# WHAT TO DO
Starting with the first line below, extract each line through the one that contains "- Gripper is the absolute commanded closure", inclusive, excluding pictures.

# SUPPLIED ENTRIES
★ ★ ★ ★ ★
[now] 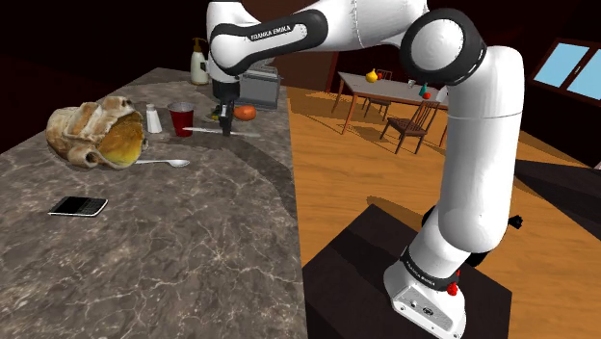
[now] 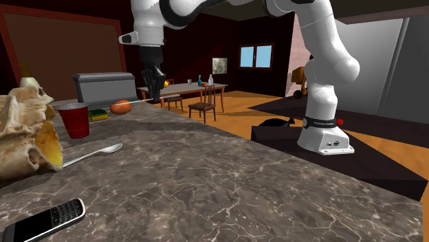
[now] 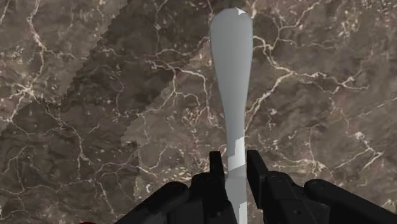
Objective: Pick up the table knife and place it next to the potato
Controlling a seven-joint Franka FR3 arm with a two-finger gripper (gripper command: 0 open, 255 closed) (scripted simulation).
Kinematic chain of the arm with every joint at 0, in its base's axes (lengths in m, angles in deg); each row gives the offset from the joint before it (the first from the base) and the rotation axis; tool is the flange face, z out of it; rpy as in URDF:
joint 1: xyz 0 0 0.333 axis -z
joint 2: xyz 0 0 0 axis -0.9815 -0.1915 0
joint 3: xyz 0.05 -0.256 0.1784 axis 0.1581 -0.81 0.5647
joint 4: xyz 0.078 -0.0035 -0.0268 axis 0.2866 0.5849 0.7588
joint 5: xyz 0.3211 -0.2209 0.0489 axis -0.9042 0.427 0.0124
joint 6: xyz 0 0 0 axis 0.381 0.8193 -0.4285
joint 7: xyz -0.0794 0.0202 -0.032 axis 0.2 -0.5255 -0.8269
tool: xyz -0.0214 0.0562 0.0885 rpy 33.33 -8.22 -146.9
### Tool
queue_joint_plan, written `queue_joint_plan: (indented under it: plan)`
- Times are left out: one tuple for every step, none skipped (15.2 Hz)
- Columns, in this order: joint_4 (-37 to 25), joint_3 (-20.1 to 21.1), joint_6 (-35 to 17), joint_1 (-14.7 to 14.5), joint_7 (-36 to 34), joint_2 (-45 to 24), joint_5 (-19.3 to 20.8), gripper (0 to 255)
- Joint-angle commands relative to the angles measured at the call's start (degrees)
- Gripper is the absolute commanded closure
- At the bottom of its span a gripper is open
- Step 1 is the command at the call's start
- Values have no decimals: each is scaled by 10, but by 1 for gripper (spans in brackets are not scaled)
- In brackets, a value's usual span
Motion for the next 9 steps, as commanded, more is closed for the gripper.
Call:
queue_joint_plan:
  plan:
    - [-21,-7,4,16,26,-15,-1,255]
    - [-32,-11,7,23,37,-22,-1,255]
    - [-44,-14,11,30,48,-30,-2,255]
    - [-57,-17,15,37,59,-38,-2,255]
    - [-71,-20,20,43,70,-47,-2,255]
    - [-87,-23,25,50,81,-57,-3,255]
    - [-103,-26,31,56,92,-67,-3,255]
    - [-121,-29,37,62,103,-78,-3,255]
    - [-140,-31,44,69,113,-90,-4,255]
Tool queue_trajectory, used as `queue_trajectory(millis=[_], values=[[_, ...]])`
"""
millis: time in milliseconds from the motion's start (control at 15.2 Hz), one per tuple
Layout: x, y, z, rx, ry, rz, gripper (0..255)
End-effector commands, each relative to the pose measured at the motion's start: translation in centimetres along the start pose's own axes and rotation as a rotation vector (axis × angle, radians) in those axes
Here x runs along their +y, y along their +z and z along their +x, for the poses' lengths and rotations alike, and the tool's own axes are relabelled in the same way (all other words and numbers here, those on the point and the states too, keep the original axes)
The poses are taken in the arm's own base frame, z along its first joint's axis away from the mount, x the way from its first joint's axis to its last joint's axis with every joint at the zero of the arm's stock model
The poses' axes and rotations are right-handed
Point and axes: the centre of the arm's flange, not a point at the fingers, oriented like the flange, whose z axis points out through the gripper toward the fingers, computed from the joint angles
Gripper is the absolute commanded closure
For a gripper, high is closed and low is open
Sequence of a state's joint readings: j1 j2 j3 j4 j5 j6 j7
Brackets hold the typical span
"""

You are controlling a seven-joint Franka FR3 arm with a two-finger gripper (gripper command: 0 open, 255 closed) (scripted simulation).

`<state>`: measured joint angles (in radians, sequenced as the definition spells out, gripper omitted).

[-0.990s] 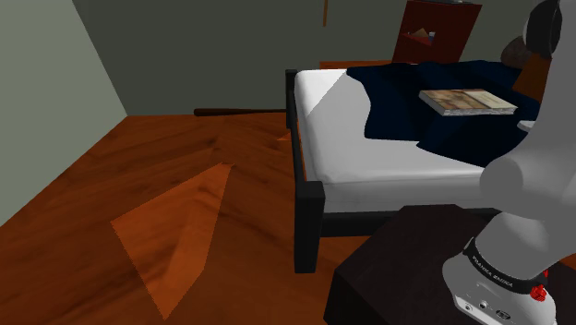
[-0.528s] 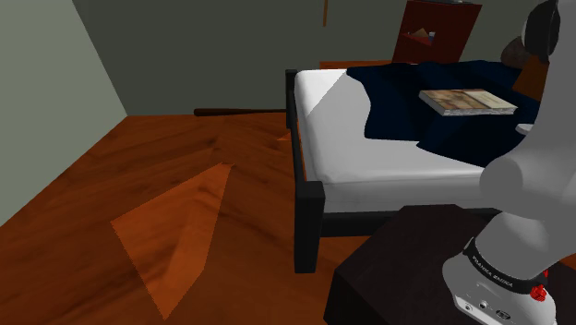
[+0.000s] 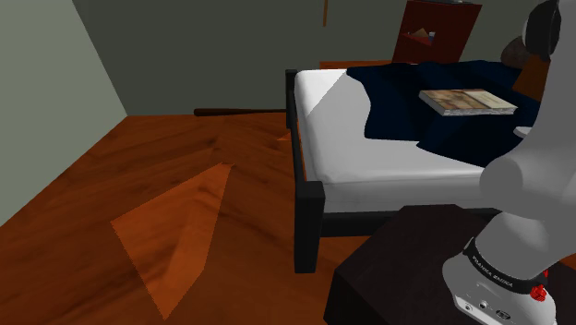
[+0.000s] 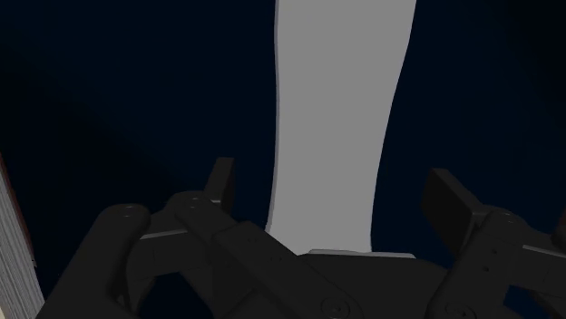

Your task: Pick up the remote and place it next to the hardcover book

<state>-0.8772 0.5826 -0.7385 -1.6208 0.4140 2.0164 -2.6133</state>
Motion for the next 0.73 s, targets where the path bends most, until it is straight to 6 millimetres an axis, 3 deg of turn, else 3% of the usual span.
queue_trajectory(millis=[0,132,660], values=[[-0.1,-2.0,0.0,0.000,0.000,0.000,0],[-0.1,-4.4,0.0,0.000,0.000,0.000,0],[-0.1,-4.4,0.0,0.000,0.000,0.000,0]])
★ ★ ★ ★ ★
# YOUR RESPONSE
[now] 
[now] 
[now] 
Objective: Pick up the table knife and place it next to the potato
Controlling a seven-joint Franka FR3 arm with a two-finger gripper (gripper command: 0 open, 255 closed) (scripted simulation).
Kinematic chain of the arm with every joint at 0, in its base's axes (lengths in m, angles in deg); each row gives the offset from the joint before it (the first from the base) and the rotation axis; tool is the flange face, z out of it; rpy as in URDF:
joint 1: xyz 0 0 0.333 axis -z
joint 2: xyz 0 0 0 axis -0.9815 -0.1915 0
joint 3: xyz 0.05 -0.256 0.1784 axis 0.1581 -0.81 0.5647
joint 4: xyz 0.078 -0.0035 -0.0268 axis 0.2866 0.5849 0.7588
joint 5: xyz 0.3211 -0.2209 0.0489 axis -0.9042 0.427 0.0124
joint 6: xyz 0 0 0 axis 0.381 0.8193 -0.4285
joint 7: xyz -0.0794 0.0202 -0.032 axis 0.2 -0.5255 -0.8269
tool: xyz -0.0214 0.0562 0.0885 rpy 33.33 -8.22 -146.9
### Tool
queue_joint_plan, written `queue_joint_plan: (indented under it: plan)`
- Times are left out: one tuple for every step, none skipped (15.2 Hz)
- Columns, in this order: joint_4 (-37 to 25), joint_3 (-20.1 to 21.1), joint_6 (-35 to 17), joint_1 (-14.7 to 14.5), joint_7 (-36 to 34), joint_2 (-45 to 24), joint_5 (-19.3 to 20.8), gripper (0 to 255)
- Joint-angle commands relative to the angles measured at the call's start (degrees)
- Gripper is the absolute commanded closure

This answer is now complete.